> [TASK DETAILS]
Taking the data below line by line, count those that include the word "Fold" and report the number alone.

(Items listed in a dataset)
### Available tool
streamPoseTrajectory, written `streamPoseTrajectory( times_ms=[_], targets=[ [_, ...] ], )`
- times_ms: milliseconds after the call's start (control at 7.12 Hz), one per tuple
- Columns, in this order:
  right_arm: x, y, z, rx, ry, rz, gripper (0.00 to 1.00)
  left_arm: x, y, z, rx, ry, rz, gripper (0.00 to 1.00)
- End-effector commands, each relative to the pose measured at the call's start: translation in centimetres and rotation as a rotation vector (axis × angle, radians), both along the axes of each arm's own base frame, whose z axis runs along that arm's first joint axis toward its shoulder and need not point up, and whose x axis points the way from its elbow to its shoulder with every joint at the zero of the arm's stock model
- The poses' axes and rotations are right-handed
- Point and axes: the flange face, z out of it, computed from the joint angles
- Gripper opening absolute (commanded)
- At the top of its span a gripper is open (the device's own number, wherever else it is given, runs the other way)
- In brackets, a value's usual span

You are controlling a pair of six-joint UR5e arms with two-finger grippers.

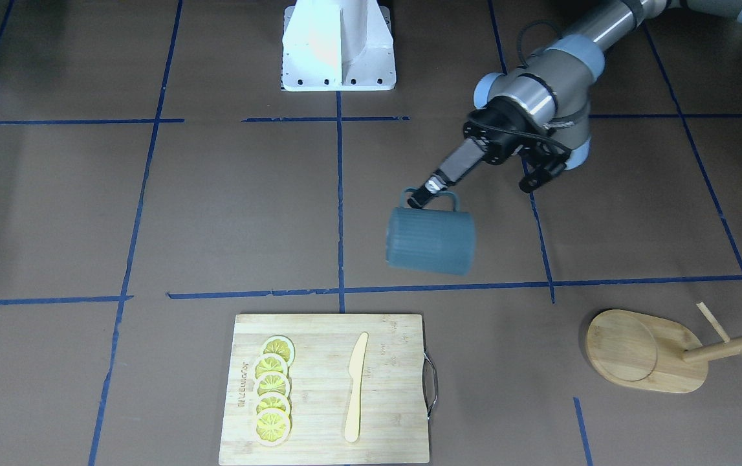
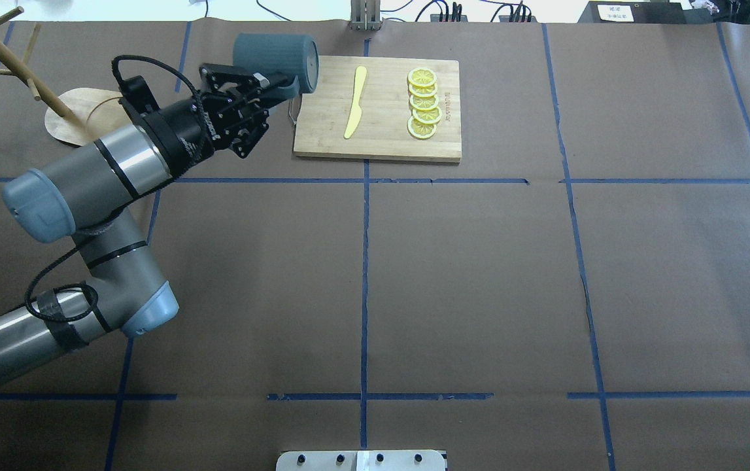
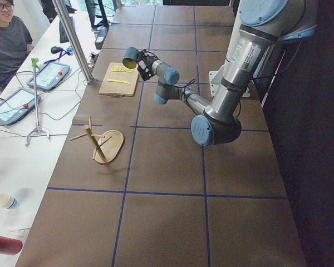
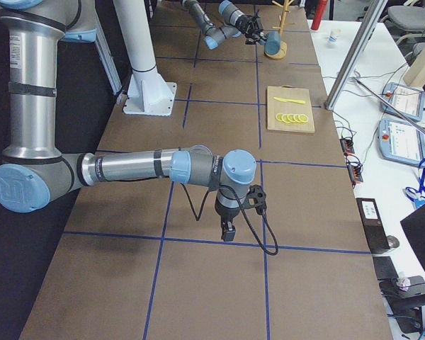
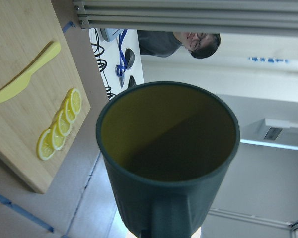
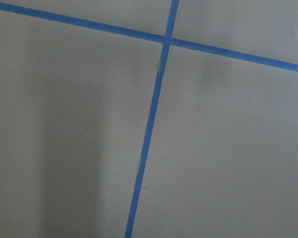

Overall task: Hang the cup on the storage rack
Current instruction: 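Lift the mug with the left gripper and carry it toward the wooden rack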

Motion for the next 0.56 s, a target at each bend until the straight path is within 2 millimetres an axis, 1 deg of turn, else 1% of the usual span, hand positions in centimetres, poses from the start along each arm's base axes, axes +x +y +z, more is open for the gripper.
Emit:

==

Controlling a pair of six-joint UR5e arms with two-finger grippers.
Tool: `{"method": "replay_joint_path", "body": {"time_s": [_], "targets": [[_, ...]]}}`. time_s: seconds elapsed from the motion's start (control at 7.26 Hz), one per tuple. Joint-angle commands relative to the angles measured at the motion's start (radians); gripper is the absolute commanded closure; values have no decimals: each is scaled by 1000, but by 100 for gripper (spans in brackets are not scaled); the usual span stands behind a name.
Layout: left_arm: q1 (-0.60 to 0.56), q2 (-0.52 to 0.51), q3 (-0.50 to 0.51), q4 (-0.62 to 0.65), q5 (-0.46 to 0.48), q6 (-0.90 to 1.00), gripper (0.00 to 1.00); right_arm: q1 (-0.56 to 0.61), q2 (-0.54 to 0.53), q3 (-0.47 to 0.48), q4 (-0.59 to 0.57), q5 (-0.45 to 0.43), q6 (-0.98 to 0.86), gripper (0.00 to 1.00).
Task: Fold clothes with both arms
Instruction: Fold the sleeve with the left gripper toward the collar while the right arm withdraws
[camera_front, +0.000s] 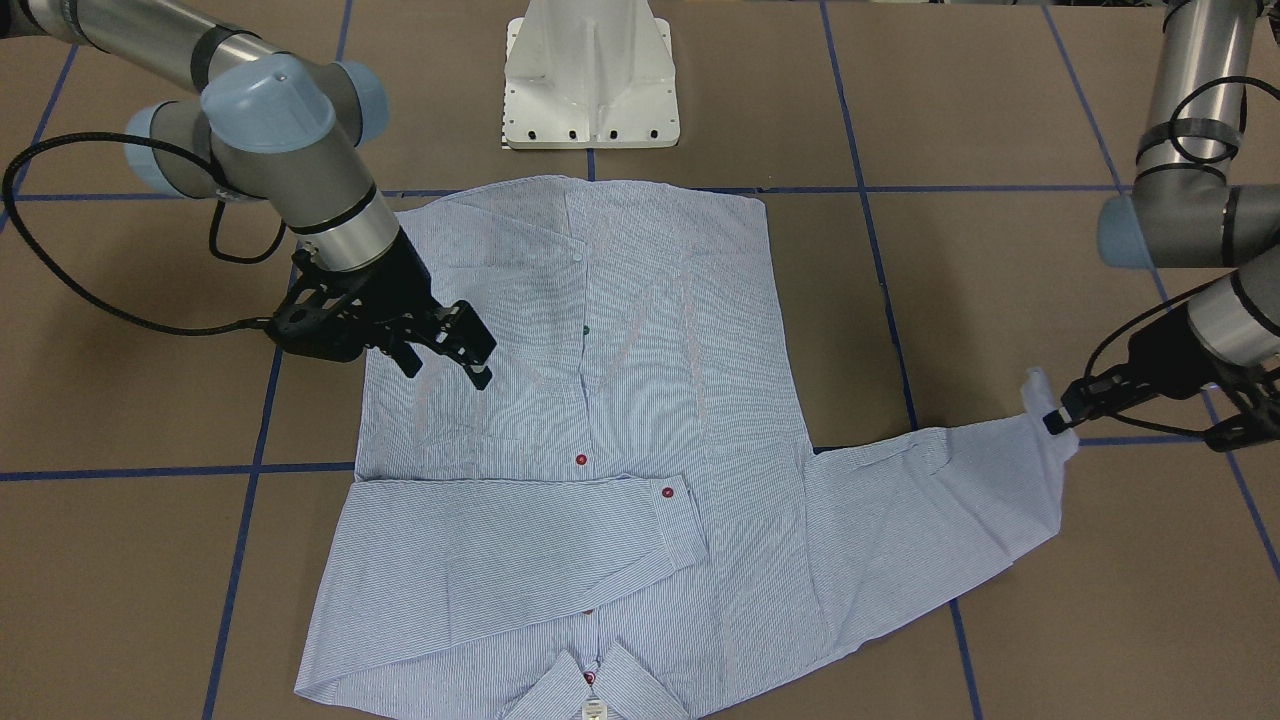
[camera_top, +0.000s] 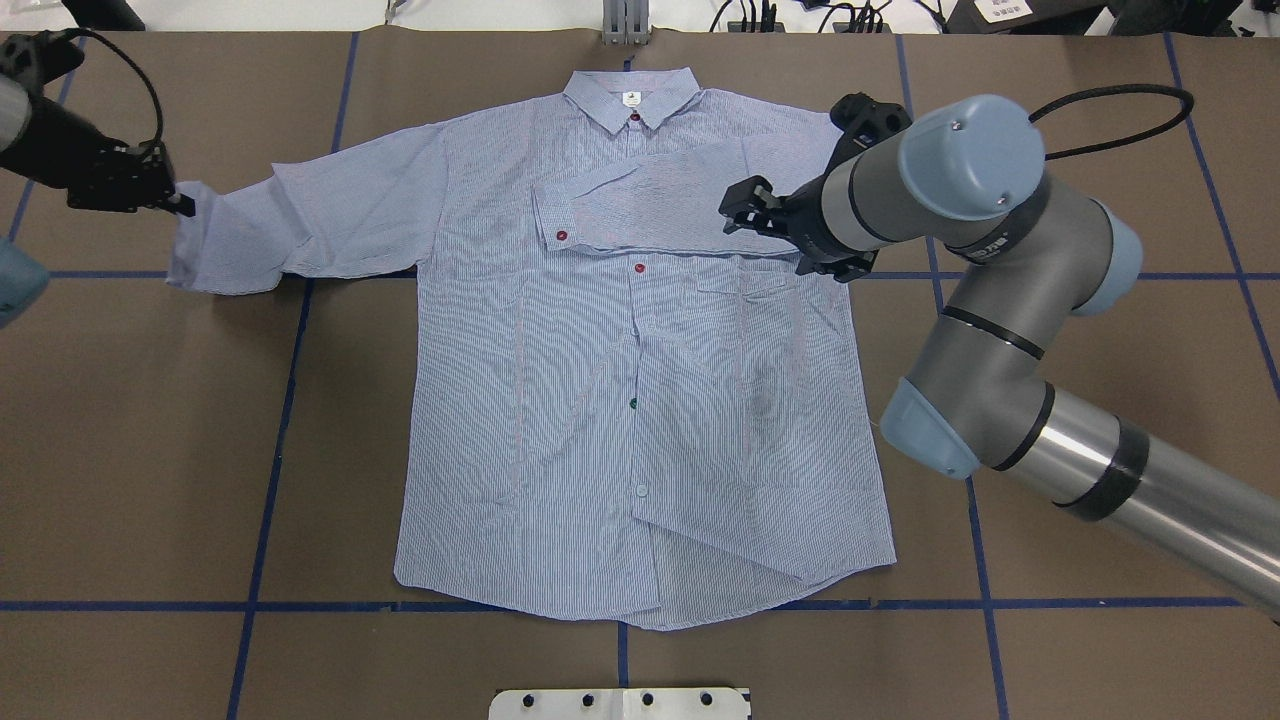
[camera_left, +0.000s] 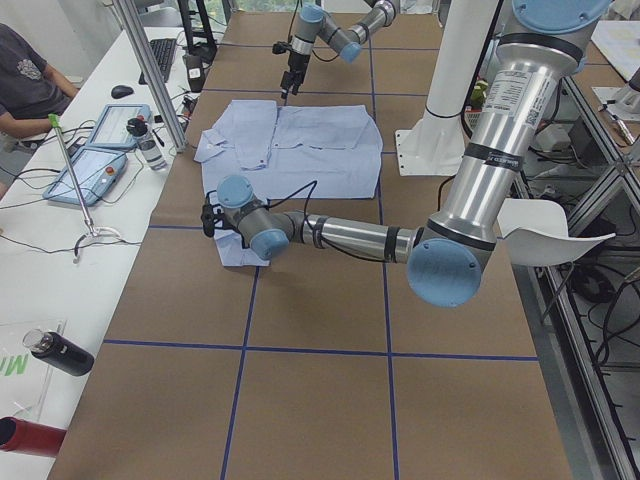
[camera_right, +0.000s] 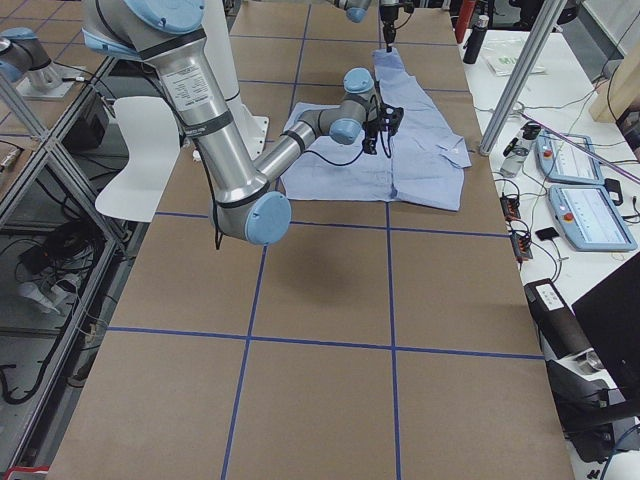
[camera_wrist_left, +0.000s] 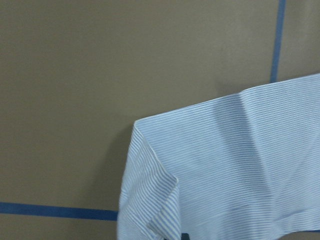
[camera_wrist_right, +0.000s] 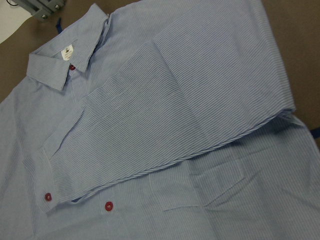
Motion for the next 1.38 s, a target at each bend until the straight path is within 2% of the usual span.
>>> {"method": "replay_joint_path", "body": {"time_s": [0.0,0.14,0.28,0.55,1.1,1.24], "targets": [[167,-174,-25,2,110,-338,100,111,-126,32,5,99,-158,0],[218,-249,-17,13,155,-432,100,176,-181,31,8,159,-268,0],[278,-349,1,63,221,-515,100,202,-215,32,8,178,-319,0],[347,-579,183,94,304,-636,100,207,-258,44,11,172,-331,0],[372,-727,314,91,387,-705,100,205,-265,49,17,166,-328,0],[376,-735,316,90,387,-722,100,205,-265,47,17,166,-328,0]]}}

> [RESPONSE TO THE EXERCISE]
2